[[ Given information, beginning ]]

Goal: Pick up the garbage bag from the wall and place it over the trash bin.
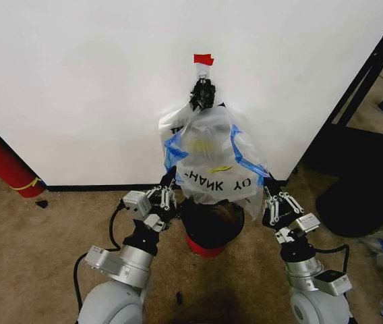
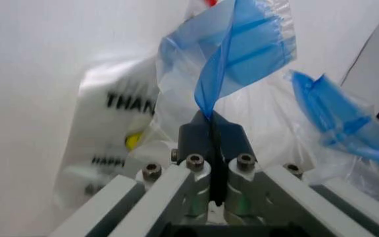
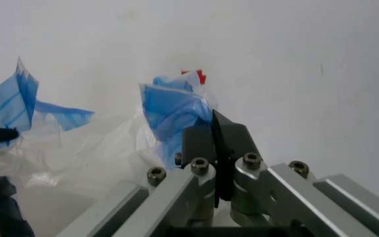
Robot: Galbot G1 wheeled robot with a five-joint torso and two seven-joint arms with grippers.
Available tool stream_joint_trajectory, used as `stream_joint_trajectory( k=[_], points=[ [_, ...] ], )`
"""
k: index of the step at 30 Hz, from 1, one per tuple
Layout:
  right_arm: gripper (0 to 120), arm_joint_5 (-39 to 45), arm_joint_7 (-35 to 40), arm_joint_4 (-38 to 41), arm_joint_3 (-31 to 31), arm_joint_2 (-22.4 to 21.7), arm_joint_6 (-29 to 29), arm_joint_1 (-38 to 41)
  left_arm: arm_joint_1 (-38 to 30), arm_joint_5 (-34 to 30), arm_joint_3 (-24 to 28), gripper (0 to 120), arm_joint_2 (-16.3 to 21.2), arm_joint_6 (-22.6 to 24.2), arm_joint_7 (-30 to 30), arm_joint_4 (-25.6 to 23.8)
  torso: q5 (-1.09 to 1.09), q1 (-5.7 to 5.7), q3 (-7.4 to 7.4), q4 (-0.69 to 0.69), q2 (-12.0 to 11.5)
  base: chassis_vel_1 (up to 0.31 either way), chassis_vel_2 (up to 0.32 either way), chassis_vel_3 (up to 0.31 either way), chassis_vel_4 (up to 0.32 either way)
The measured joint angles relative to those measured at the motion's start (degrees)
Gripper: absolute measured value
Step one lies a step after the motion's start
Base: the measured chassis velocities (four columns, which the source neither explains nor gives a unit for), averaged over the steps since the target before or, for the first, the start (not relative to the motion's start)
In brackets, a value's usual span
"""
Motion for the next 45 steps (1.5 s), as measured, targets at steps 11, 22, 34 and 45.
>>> stream_joint_trajectory(
  k=[11, 22, 34, 45],
  points=[
    [0, -1.73, -0.01, -5.48, -0.86, 1.66, 1.31, 1.27, -0.08, 1.96, 1.44, 0, -2.34, -0.95, -0.19, 7.04, 0.0, 0.01, 0.01, 0.0, 0.0, 0.0, 0.0, 0.0, 0.0],
    [0, -3.76, -1.57, -22.72, -2.61, 3.09, 5.0, 6.6, -0.81, 5.27, 2.2, 0, -3.43, -3.28, -0.03, 13.76, 0.01, 0.01, 0.01, 0.0, 0.0, 0.0, 0.0, 0.0, 0.0],
    [0, -4.38, -2.96, -25.49, -3.43, 2.6, 5.65, 5.43, -0.66, 6.25, 3.45, 0, -1.56, -3.95, -0.49, 15.74, 0.0, 0.01, 0.01, 0.0, 0.0, 0.0, 0.0, 0.0, 0.0],
    [0, 2.86, -6.74, -21.41, -1.07, -7.23, 5.25, -2.22, 4.92, 12.86, 4.15, 0, 5.09, -2.99, -4.97, 15.66, 0.01, 0.0, 0.0, 0.0, 0.01, 0.0, 0.0, 0.0, 0.0]
  ],
)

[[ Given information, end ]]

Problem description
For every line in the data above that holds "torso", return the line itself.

Exercise solution
Robot: Galbot G1 wheeled robot with a five-joint torso and two seven-joint arms with grippers.
  torso: q5 (-1.09 to 1.09), q1 (-5.7 to 5.7), q3 (-7.4 to 7.4), q4 (-0.69 to 0.69), q2 (-12.0 to 11.5)

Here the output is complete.